━━━ Supplied entries
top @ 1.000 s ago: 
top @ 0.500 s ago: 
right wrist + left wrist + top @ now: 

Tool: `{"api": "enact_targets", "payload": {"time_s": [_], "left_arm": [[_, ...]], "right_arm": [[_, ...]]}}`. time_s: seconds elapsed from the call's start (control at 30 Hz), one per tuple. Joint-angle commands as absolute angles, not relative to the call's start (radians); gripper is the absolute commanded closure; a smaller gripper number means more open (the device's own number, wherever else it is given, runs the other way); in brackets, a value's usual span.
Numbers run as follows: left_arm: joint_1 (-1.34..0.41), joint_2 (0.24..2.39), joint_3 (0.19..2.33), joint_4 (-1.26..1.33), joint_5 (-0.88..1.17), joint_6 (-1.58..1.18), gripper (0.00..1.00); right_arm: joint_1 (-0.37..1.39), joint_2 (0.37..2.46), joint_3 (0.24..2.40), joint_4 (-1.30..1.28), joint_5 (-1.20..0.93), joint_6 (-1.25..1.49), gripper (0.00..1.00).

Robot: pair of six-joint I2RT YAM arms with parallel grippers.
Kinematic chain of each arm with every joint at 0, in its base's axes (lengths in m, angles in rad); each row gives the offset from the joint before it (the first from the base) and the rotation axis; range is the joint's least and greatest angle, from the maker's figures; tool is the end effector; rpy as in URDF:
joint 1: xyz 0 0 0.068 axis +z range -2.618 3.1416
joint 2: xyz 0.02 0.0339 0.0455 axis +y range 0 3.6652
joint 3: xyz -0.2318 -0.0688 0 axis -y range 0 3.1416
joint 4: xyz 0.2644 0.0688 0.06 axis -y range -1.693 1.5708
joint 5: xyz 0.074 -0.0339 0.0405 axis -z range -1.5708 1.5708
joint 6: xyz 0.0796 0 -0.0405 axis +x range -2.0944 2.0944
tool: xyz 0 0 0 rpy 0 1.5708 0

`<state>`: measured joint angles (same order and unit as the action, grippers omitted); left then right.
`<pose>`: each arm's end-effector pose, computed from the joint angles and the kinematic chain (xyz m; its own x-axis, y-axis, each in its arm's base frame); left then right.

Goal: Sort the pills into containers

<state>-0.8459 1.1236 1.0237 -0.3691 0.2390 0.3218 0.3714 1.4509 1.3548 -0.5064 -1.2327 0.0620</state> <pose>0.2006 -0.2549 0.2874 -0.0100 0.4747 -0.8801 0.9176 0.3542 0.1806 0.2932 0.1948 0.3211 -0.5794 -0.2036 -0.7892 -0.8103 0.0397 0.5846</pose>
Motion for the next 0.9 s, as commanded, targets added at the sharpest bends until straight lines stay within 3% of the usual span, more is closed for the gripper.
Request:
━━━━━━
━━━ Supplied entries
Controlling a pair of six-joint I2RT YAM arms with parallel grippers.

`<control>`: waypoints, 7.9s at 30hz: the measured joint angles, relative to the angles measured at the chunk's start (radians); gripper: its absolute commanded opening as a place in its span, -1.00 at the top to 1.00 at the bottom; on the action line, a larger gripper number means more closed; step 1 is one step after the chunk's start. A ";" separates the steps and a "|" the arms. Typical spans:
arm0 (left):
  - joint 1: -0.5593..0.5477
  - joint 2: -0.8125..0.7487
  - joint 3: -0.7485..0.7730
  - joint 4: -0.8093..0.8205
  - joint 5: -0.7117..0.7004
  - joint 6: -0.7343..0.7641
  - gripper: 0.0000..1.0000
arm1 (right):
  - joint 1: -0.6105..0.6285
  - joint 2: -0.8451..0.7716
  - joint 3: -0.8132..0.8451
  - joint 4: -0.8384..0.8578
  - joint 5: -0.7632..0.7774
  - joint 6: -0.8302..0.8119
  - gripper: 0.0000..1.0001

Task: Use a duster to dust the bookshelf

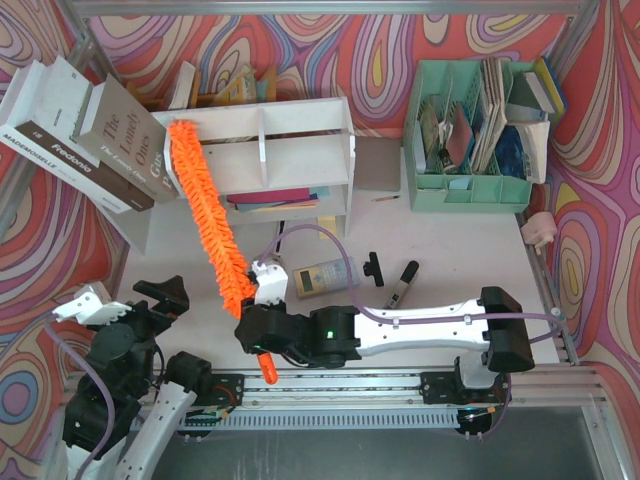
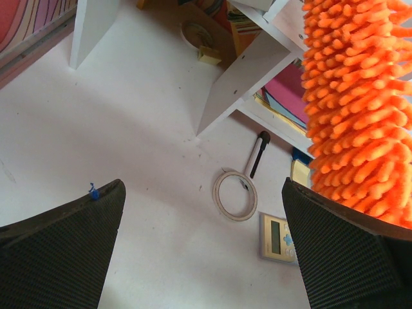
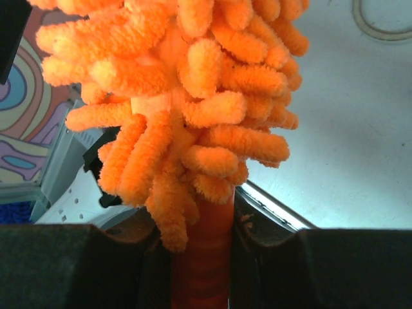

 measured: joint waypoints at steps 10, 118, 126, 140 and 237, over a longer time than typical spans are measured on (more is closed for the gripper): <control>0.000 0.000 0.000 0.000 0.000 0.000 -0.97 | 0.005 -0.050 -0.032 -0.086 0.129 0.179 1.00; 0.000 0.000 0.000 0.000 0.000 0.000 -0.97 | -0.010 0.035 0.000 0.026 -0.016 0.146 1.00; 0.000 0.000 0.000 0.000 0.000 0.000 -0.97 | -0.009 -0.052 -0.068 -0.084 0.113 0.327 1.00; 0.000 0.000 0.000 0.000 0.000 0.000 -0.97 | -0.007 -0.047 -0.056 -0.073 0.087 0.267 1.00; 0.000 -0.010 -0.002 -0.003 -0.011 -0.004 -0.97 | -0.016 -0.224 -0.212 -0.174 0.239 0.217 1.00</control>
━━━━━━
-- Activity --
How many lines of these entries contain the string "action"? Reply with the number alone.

-- Exercise response --
2